■ YOUR TASK
Starting with the first line below, reproduce each line exactly until you have included the one bearing "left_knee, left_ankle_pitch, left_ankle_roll".

■ DATA
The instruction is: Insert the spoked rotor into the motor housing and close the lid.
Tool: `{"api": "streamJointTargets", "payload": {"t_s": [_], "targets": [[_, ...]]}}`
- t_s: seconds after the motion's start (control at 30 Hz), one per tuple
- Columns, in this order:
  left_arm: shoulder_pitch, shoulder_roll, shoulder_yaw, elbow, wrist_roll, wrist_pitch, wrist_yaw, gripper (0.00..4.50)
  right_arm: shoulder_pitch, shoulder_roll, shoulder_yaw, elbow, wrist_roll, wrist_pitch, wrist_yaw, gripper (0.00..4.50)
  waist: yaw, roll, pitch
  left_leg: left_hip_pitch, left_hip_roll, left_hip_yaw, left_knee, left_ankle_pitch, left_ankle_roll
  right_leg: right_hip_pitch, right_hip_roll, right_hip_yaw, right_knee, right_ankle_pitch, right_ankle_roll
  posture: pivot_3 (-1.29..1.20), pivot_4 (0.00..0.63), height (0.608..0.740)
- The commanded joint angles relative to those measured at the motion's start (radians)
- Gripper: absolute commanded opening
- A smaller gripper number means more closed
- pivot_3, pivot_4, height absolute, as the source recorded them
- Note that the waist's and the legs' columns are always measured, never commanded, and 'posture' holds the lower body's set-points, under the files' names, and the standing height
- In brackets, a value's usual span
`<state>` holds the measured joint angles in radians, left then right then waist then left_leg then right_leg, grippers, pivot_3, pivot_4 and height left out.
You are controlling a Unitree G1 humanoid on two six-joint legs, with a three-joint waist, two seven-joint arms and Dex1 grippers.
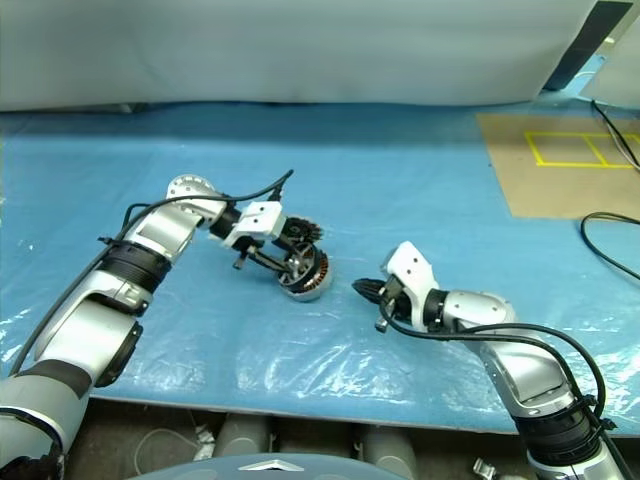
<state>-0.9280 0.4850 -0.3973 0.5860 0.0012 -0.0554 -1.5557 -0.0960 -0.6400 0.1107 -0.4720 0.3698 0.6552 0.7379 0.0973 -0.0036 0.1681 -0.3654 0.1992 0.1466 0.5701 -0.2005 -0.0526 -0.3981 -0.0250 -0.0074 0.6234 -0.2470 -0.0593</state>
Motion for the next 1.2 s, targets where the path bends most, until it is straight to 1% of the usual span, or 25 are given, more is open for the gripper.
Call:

■ PROBLEM SOLUTION
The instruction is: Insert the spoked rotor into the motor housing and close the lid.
Tool: `{"api": "streamJointTargets", "payload": {"t_s": [_], "targets": [[_, ...]]}}`
- t_s: seconds after the motion's start (control at 30 Hz), one per tuple
- Columns, in this order:
  left_arm: shoulder_pitch, shoulder_roll, shoulder_yaw, elbow, wrist_roll, wrist_pitch, wrist_yaw, gripper (0.00..4.50)
  right_arm: shoulder_pitch, shoulder_roll, shoulder_yaw, elbow, wrist_roll, wrist_pitch, wrist_yaw, gripper (0.00..4.50)
  waist: yaw, roll, pitch
  left_leg: left_hip_pitch, left_hip_roll, left_hip_yaw, left_knee, left_ankle_pitch, left_ankle_roll

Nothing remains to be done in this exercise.